● **TASK DESCRIPTION**
For the word "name", find each line in the entries where it occurs and copy that line.
:: GIVEN INFORMATION
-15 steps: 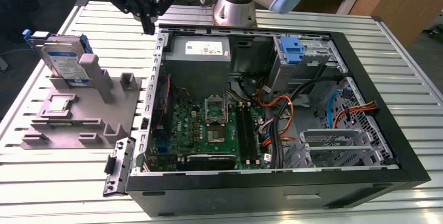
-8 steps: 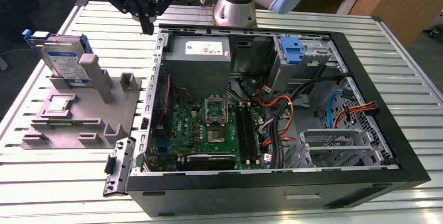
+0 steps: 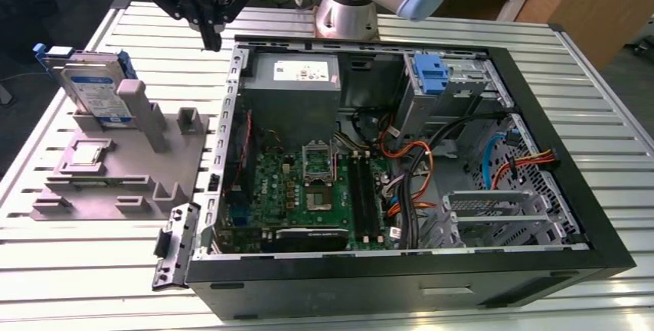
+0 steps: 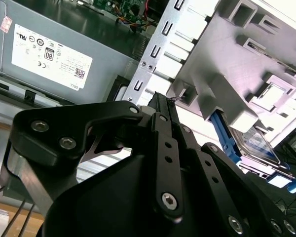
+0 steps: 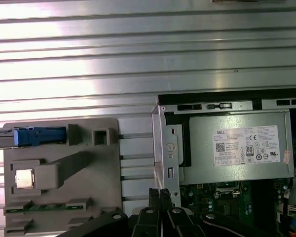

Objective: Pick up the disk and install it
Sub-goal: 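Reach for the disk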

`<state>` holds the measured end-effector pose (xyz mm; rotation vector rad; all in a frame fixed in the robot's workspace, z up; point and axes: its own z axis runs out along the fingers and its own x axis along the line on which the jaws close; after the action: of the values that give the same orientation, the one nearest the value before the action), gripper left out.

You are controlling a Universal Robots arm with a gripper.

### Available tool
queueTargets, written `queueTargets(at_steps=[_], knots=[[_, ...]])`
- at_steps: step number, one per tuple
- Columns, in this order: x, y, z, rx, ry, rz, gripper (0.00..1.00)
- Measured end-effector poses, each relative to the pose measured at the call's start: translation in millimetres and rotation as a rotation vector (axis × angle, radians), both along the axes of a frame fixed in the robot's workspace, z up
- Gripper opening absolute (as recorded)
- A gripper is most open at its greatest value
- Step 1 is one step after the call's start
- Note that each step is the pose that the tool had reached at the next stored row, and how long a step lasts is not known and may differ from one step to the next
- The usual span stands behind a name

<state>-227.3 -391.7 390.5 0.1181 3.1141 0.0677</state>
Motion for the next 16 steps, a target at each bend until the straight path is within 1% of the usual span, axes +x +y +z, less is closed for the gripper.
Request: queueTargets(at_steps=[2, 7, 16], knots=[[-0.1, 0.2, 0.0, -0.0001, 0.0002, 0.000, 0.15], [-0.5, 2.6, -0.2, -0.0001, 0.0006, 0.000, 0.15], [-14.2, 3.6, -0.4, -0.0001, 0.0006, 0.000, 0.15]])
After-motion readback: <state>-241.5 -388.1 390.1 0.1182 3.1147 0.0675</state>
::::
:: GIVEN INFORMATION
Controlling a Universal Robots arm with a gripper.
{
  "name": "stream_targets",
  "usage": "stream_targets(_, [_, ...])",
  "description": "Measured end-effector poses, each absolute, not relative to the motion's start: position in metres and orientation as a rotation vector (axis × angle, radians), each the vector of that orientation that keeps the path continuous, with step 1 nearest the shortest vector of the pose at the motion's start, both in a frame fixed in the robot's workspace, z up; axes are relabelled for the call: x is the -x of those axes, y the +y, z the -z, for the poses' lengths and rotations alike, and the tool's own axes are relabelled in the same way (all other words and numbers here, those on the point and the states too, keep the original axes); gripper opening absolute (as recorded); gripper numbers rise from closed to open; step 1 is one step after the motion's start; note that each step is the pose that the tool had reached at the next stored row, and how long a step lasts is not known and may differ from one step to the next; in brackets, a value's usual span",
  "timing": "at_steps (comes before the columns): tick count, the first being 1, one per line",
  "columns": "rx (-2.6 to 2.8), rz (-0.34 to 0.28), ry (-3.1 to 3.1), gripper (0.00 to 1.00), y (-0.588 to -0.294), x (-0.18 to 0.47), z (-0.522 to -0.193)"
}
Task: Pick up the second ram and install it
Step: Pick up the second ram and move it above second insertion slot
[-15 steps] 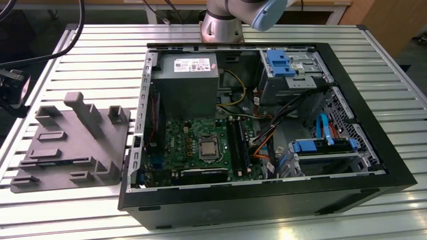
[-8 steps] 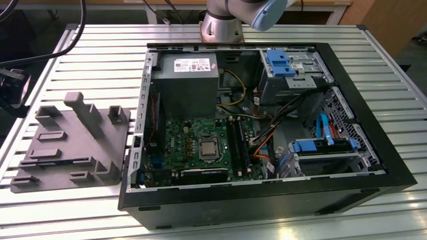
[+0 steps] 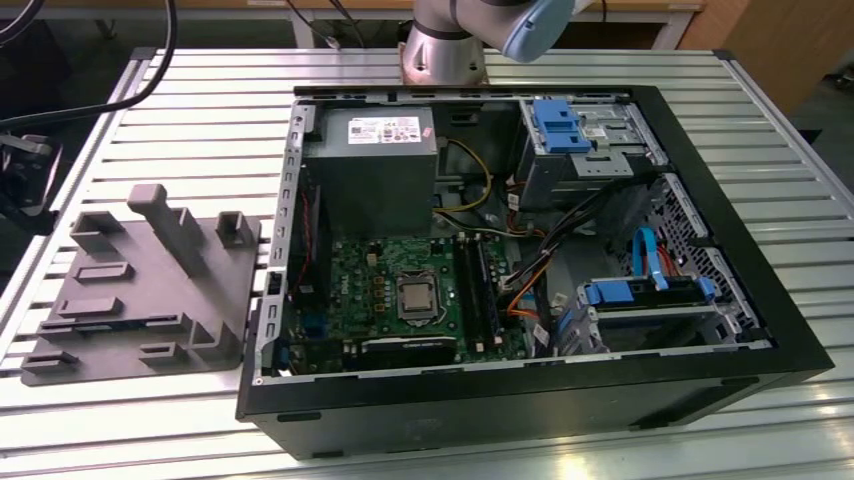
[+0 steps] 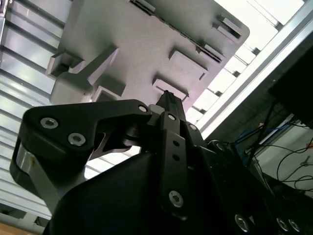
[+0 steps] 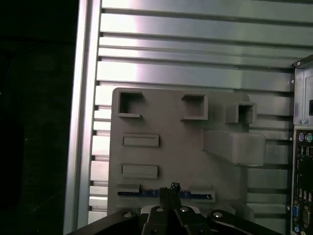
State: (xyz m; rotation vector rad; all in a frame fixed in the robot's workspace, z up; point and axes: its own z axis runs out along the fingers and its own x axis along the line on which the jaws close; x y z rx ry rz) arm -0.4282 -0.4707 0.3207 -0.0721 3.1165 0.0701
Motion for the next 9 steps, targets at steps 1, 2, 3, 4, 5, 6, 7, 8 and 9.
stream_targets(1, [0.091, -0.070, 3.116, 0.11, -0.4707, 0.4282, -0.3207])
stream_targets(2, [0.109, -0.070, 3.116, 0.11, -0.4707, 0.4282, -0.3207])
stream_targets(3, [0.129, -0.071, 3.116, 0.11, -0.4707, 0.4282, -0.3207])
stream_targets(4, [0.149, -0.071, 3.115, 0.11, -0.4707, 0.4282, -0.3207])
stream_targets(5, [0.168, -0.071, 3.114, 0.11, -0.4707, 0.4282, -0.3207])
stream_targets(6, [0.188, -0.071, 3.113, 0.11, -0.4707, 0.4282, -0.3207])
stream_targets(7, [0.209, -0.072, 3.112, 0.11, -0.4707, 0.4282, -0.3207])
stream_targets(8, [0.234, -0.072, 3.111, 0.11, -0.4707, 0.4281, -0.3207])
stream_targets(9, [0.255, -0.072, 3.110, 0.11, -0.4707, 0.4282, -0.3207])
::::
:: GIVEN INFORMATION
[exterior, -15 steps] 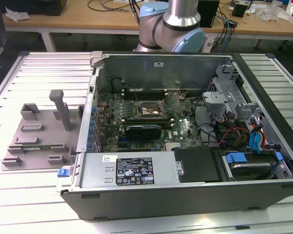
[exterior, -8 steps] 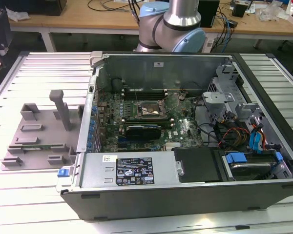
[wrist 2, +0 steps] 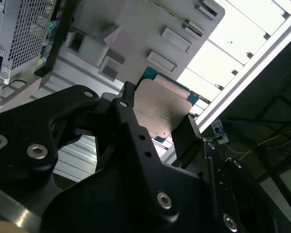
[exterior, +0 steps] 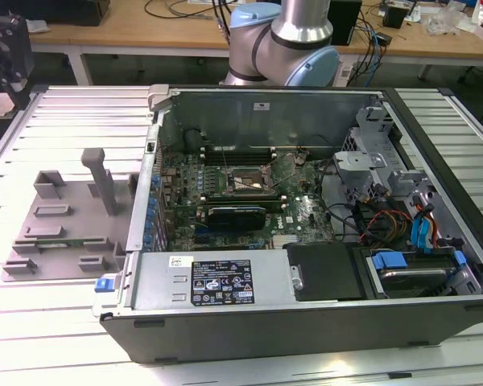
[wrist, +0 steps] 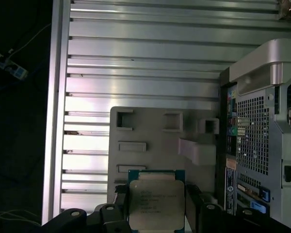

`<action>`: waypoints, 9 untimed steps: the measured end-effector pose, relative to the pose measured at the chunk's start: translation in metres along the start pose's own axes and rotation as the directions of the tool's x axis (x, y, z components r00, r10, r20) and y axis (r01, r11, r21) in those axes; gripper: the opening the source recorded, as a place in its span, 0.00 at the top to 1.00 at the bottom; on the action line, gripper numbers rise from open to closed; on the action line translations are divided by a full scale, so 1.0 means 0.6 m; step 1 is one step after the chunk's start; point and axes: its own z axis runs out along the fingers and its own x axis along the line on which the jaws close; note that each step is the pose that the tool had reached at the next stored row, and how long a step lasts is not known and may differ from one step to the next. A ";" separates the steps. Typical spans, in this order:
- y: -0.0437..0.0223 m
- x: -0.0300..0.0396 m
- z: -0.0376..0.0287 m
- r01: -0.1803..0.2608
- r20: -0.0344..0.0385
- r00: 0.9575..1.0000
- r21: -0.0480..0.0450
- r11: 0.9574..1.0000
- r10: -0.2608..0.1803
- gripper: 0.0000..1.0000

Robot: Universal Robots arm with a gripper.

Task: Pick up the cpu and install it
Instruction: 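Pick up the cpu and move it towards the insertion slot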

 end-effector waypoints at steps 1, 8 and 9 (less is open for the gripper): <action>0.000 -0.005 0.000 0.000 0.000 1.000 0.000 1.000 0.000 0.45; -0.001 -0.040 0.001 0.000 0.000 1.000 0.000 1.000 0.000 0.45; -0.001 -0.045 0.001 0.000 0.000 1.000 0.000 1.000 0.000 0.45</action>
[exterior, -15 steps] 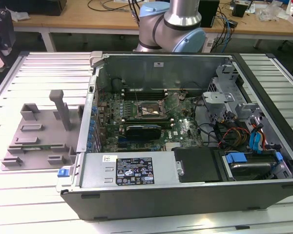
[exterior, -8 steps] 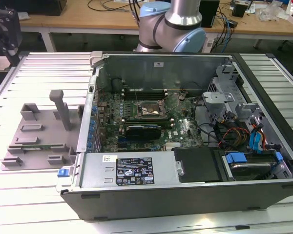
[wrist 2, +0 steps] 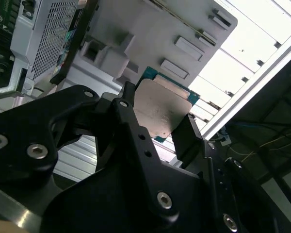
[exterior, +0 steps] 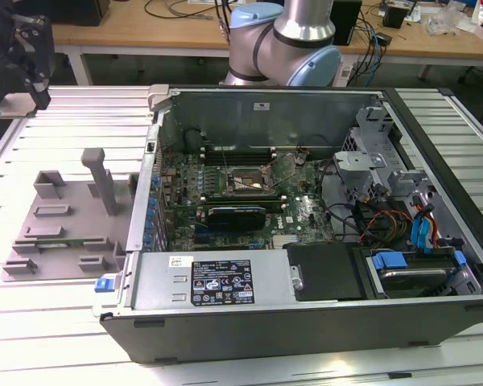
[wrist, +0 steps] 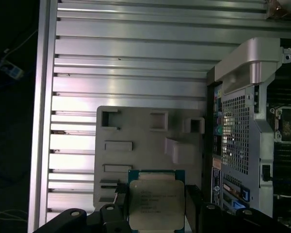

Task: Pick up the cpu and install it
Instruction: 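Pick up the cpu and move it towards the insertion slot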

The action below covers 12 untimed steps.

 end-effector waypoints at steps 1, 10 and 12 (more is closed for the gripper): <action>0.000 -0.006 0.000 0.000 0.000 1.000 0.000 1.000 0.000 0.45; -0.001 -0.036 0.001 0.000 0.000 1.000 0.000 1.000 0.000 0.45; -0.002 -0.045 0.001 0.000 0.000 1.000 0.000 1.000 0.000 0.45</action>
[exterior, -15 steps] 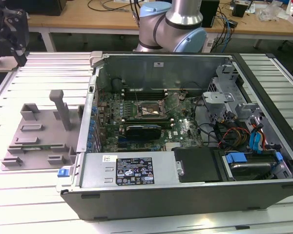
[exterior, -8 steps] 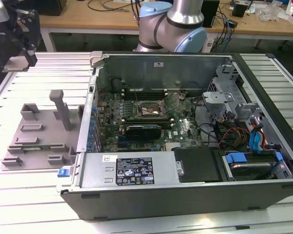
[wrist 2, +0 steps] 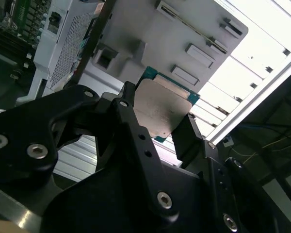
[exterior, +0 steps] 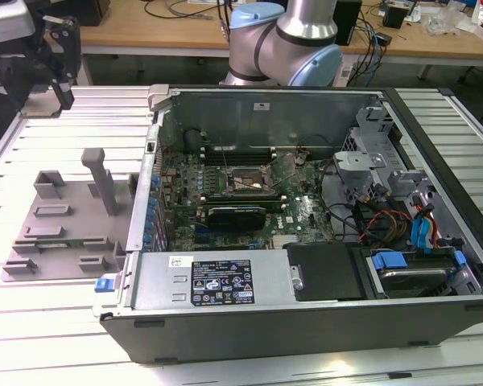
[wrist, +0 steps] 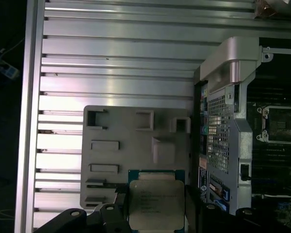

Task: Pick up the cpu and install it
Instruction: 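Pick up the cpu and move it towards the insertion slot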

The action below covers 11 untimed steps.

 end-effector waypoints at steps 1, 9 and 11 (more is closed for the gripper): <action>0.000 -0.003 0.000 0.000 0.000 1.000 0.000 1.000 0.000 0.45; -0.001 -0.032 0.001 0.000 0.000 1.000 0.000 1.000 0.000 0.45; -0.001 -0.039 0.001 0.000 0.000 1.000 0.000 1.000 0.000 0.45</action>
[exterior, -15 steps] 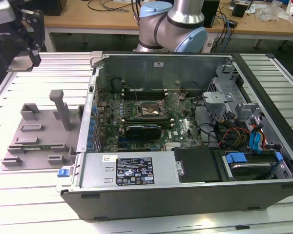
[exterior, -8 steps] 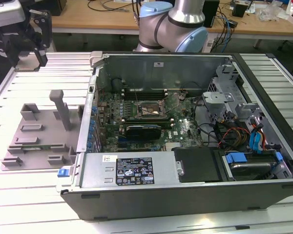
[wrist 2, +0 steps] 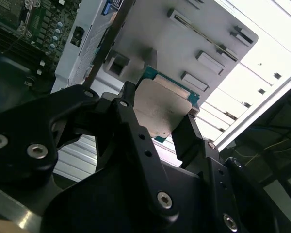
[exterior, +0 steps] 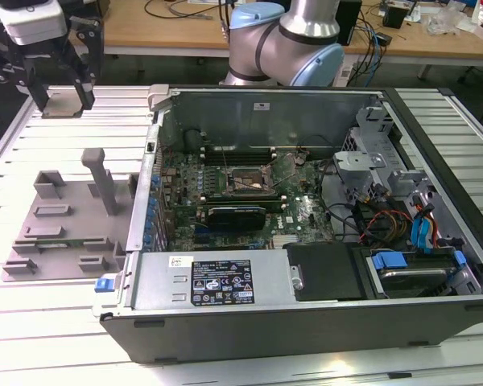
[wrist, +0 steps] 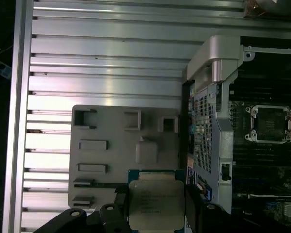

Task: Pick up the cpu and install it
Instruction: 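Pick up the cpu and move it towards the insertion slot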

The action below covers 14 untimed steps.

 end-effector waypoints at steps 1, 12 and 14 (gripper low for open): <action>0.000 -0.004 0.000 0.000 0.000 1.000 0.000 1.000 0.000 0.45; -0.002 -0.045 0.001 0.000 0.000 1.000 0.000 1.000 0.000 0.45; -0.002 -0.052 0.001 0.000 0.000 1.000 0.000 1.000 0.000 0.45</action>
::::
● **OUTPUT BELOW**
- The usual span stands behind a name
  "name": "stream_targets",

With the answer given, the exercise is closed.